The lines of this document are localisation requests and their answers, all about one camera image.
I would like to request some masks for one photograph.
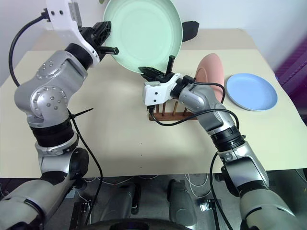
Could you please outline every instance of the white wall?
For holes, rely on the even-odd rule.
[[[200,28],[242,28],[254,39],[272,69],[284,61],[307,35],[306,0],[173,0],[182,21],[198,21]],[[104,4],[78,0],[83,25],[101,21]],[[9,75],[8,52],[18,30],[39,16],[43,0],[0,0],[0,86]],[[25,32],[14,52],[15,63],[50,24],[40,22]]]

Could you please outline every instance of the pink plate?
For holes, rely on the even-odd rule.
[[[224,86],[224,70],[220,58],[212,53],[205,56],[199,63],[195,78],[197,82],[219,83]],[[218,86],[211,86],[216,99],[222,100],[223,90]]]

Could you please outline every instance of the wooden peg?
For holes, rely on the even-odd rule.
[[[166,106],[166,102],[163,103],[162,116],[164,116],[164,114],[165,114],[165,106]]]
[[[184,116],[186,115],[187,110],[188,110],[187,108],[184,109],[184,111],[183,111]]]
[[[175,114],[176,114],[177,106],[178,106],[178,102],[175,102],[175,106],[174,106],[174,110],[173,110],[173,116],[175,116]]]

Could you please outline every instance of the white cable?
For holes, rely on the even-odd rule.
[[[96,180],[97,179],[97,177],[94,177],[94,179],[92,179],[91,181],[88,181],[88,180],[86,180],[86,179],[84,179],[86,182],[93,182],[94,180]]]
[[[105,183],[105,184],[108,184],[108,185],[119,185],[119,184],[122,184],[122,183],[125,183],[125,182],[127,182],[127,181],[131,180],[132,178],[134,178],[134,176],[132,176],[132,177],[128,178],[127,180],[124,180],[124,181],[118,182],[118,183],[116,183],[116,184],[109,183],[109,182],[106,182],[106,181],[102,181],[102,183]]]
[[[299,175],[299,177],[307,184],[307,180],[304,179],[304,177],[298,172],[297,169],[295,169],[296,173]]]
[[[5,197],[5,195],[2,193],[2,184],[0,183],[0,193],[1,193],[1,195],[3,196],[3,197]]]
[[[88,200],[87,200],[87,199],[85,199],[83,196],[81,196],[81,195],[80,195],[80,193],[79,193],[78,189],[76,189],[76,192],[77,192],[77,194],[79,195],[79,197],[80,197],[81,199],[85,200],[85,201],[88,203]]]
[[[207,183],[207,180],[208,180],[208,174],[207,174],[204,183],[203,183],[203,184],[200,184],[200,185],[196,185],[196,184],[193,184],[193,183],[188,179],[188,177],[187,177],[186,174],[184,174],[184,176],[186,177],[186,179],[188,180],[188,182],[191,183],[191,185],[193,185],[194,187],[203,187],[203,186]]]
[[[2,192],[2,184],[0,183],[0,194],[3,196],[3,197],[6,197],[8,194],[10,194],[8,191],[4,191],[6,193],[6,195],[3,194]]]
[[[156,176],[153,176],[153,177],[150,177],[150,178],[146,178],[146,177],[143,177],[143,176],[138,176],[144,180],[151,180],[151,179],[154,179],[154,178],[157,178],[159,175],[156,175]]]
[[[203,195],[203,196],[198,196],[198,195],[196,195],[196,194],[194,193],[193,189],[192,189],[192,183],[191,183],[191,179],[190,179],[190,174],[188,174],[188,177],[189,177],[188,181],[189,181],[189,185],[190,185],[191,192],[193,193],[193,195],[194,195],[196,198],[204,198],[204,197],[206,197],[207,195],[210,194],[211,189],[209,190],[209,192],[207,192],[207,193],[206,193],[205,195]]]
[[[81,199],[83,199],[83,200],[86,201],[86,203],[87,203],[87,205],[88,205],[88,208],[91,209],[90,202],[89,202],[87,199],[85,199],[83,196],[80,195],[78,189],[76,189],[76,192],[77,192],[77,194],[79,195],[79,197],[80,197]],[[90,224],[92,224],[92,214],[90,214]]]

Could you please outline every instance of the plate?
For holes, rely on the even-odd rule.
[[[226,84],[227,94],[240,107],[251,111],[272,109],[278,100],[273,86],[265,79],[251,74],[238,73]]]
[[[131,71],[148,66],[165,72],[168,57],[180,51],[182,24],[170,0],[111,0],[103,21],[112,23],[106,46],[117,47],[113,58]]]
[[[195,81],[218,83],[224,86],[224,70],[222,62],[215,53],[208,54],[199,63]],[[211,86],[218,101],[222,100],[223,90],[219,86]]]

★ ★ ★

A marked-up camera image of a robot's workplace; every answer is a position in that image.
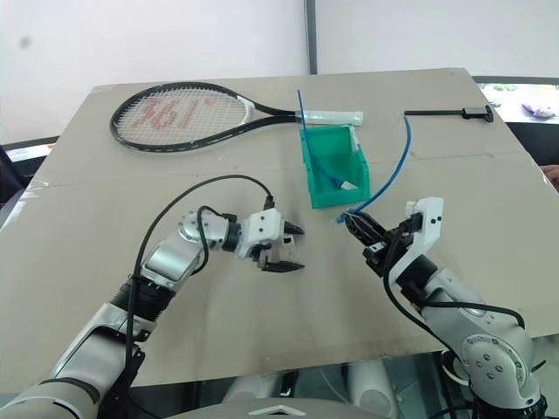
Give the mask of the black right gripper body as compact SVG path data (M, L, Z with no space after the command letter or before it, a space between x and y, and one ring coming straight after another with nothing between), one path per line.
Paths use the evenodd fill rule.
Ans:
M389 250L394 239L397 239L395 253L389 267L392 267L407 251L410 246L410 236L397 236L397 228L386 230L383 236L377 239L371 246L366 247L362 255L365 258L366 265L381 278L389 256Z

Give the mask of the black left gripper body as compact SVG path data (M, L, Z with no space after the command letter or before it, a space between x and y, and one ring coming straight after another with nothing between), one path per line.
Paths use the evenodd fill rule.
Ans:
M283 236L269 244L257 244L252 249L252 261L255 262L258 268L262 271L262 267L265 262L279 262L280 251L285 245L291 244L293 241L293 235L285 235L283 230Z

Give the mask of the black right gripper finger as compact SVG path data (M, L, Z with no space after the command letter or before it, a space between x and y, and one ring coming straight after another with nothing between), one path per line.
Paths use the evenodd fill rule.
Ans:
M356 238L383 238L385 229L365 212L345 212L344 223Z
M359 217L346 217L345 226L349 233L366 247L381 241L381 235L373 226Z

★ ★ ★

Exercise brief:
From the listing above, restate verbatim the lines running from the one with "The lines of" through the one with "Could you please outline every instance of the white wall?", inclusive, but not the pictures.

Answer space:
The lines of this document are localisation requests and their answers, all about one camera image.
I would like to request some masks for one photograph.
Could you please outline every instance of the white wall?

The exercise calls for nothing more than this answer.